I do not have yet an answer to this question. But here are some observations, from the last two days only, that might give a clue.

- The liberals are sour as a result of the overwhelming success of Islamists in the first two phases of the elections. Some have accused the majority of Egyptians of being backward and ignorant for giving their votes to the Islamists. A few have suggested that Egypt is not yet ready for democracy, and that some of the population should not be allowed to vote.

- This Friday, an obscure coalition called for a demonstration in Tahrir square to signal the end of hostility between the revolutionaries, who have been demonstrating in Tahrir against the Supreme Council of the Armed Forces (SCAF), and those who have been demonstrating recently in another part of town, Abbasiya square, in support of SCAF. Only a handful of people showed up, much to the embarrassment of those who issued the call. Major revolutionary groups, such as the 6th of April movement and the Union of Revolutionary Youth, boycotted the demonstration, announcing that there could be no compromise with the counter-revolution, and that those who issued the call represent no one but themselves.

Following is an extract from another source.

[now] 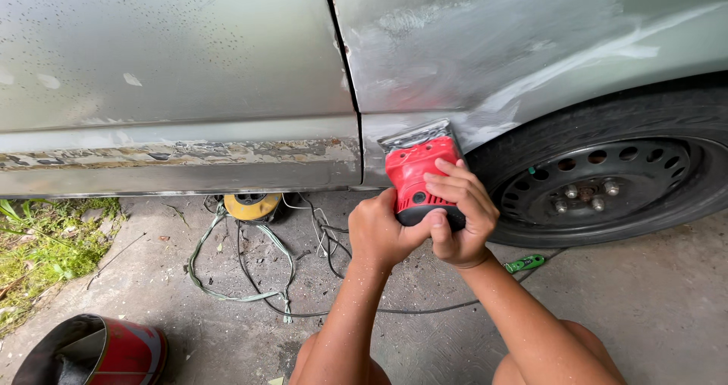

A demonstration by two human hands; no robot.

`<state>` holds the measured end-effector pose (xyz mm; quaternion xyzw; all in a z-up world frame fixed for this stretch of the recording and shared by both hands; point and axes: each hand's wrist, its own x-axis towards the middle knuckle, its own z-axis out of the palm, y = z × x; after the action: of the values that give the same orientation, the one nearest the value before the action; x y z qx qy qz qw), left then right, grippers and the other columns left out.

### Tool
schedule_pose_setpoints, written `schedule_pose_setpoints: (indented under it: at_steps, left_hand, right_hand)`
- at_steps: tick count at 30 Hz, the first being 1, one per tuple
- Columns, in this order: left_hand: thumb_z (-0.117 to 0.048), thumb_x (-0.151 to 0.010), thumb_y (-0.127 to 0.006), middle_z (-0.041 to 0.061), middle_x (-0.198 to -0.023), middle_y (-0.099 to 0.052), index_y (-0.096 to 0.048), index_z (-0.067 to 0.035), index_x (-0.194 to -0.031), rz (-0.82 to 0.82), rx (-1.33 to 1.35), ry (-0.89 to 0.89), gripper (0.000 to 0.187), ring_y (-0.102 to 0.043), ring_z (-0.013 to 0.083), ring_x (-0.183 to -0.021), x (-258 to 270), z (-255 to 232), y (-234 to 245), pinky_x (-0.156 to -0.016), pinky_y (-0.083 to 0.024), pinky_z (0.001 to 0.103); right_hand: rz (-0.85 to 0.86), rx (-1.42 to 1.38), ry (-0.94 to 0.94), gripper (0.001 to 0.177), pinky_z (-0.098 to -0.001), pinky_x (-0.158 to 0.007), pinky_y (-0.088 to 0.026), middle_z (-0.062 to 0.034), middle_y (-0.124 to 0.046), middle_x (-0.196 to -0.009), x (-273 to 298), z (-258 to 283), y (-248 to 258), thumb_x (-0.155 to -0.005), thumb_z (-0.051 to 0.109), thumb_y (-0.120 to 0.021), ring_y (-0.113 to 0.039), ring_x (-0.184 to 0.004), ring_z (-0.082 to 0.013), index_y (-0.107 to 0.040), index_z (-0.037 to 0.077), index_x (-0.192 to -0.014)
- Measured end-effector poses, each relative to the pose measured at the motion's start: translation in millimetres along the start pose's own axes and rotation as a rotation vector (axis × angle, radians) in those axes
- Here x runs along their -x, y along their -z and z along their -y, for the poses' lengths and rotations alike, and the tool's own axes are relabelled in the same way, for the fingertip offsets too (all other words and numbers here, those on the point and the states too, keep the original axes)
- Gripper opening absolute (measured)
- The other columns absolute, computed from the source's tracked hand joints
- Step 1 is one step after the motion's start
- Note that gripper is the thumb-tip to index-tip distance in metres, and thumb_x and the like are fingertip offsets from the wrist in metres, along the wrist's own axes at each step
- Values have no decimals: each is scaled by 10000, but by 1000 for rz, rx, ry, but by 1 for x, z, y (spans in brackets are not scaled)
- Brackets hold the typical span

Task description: The person uses a red electric sander to smooth the lower side panel of a silver car. They move the tool back and forth along the area near the wheel arch and the bottom edge of the door.

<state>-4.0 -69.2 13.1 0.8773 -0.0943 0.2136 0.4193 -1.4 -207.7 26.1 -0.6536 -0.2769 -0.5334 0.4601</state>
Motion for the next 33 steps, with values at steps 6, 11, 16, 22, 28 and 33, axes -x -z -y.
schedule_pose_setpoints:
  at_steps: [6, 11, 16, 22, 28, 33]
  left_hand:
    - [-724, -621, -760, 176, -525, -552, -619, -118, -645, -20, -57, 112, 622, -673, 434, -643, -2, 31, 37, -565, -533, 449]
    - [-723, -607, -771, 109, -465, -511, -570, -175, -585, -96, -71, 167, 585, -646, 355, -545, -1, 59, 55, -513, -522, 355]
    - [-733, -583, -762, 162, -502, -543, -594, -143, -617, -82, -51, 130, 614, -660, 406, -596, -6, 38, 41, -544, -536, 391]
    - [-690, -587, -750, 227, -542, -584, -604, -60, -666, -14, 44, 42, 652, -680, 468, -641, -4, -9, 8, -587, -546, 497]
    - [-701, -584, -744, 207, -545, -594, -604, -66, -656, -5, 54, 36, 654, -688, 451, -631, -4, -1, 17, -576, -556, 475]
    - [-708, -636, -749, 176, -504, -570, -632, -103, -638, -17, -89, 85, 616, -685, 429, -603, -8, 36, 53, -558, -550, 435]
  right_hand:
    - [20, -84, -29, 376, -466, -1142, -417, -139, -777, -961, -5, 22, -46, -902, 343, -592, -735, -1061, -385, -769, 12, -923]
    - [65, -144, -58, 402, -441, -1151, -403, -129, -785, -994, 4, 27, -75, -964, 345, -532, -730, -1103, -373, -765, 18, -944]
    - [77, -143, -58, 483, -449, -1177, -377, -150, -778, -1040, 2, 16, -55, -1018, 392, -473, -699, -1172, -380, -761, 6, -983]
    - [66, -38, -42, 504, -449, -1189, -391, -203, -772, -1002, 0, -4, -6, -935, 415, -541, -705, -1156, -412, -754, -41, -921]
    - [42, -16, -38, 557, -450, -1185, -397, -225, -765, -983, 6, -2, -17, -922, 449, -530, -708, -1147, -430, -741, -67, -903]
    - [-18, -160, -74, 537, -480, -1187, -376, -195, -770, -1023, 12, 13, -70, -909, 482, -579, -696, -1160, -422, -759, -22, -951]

- Pope Shenouda III, Patriarch of the Coptic Orthodox Church, invited representatives of all political forces to attend the Church’s Christmas celebration next week. A significant number of his followers objected and announced that they will perform a sit-in at the Coptic Cathedral in Cairo to prevent Salafis and representatives of the army from attending, by force if necessary. They argue that those responsible for burning churches (a reference to Salafis) and those who killed Coptic demonstraters in Cairo a few months ago (SCAF) are not welcome in the church. There has been a growing and, some say, irreparable schism inside the Church between an active young revolutionary generation and the older leadership. Of all major social forces in Egypt, the Coptic Orthodox Church remained loyal to Mubarak until the end, and it instructed its members not to participate in the January-February 2011 demonstrations. The Salafis, on their part, declined the invitation, saying they could not participate in such a non-Islamic celebration.

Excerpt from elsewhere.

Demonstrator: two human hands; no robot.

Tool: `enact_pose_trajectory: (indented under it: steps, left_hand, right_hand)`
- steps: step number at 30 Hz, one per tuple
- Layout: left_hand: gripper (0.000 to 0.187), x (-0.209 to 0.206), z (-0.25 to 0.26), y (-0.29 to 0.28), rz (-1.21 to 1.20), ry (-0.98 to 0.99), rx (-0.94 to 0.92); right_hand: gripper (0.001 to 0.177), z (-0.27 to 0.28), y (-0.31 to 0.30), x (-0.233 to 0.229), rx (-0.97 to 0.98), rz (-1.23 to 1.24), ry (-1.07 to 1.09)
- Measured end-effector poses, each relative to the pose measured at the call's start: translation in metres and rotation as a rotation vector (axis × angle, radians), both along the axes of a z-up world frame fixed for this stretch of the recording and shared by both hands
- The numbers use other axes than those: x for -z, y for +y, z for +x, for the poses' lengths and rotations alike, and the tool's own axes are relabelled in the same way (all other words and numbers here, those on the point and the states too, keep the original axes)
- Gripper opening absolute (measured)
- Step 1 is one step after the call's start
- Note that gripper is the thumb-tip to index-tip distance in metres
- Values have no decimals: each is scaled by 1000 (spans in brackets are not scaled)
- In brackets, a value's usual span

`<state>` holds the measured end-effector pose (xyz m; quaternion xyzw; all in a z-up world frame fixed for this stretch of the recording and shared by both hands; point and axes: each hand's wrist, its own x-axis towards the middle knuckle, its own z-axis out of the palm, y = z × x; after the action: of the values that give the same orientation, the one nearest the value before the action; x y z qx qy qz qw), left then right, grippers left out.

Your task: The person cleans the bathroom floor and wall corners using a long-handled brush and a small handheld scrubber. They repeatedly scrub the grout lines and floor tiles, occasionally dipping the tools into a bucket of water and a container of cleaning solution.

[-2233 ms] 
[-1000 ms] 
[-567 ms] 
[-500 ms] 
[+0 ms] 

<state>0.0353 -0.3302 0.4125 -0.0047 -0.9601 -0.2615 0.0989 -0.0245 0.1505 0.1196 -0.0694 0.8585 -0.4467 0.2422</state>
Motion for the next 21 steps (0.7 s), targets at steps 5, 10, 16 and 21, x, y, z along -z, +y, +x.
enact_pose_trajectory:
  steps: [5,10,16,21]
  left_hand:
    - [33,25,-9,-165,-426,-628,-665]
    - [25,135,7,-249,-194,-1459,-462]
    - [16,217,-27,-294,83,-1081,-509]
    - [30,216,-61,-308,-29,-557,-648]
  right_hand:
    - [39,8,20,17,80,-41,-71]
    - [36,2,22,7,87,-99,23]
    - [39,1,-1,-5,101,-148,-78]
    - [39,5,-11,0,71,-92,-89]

- A breakaway Salafi group announced the formation of a committee for the prevention of vice and promotion of virtue, a kind of an informal religious police modeled on a similar group active in Saudi Arabia since the 1940s The committee, made up of young volunteers who would go around asking people to observe the Islamic code in the street: women should be veiled, alcohol should not be sold and a strict separation of men and women in public should be strictly enforced, etc. They claimed they were part of the Salafi Nour party, which collected the second largest number of votes in the first two phases of the elections. The party, together with the Muslim Brothers and al-Azhar, denounced the group. Its Facebook page was hacked by other Islamists, and there was a general outcry in society. The founders of the group took to the offensive, allegedly resigning from the Nour party and accusing its official spokesperson of being an agent for the state security service.

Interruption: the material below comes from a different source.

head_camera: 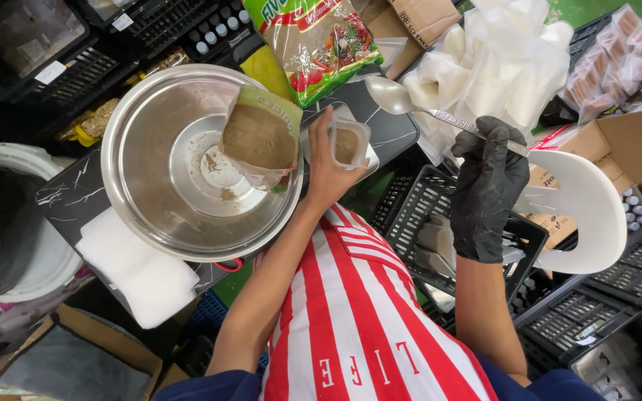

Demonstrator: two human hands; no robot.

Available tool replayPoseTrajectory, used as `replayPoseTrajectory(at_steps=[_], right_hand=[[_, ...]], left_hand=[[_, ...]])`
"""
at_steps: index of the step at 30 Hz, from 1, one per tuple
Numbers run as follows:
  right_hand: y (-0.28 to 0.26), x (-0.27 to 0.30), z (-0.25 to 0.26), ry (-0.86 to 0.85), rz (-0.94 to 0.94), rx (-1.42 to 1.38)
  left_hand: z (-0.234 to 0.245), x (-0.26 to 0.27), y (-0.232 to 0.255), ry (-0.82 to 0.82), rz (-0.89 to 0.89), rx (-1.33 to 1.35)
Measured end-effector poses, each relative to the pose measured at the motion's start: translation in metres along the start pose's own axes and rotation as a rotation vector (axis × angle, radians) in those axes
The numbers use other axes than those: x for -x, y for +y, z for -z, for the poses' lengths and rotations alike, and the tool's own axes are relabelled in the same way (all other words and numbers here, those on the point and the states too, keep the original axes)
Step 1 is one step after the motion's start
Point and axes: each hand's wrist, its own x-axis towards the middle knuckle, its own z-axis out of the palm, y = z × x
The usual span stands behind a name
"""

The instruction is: Scooping spice from a large bag into smaller plastic bags using a spoon at a workstation.

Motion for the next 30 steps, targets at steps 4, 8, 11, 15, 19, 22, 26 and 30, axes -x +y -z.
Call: replayPoseTrajectory(at_steps=[4,8,11,15,19,22,26,30], right_hand=[[0.002,0.003,-0.002,-0.034,0.007,0.007],[0.012,0.005,-0.011,-0.133,0.049,0.079],[0.009,0.021,-0.035,-0.199,0.026,0.129],[0.038,0.034,-0.064,-0.330,-0.065,0.266],[0.079,0.061,-0.091,-0.635,0.190,0.386],[0.078,0.067,-0.100,-0.714,0.265,0.534],[0.072,0.070,-0.104,-0.845,0.433,0.888],[0.058,0.074,-0.099,-0.927,0.593,1.273]], left_hand=[[0.000,0.006,0.012,-0.003,0.000,0.056],[0.034,0.021,0.055,-0.117,-0.048,0.133],[0.080,0.024,0.118,-0.167,-0.012,0.210],[0.139,0.020,0.185,-0.236,0.121,0.549],[0.190,0.006,0.227,-0.327,0.145,0.479],[0.208,0.001,0.227,-0.350,0.174,0.615],[0.229,-0.004,0.227,-0.362,0.123,0.608],[0.247,-0.009,0.234,-0.346,0.077,0.468]])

There are many other examples. Conflict, and not mere competition, is in the air: between Islamists and liberals, Muslims and Copts, among Copts, among Islamists, between generations, men and women, old regime and revolutionaries, army and people, even inside the army: I was told by a retired army officer that the top brass of the army are so keen to hand over power mainly because of their fear that the officers and the rank and file would violently turn against them if they don’t. Egyptians are angry and are in no mood for compromise. There is a failure of communication everywhere and the values of tolerance and peaceful, rational dialogue, essential in any pluralist system, are buried deep beneath long years of authoritarianism and misrule. However, one should not jump to the conclusion that pluralism does or does not have a chance to flourish in Egypt. This is a more complex story, one to which I wish to return in a future postcard.

In the meantime, please keep your questions coming.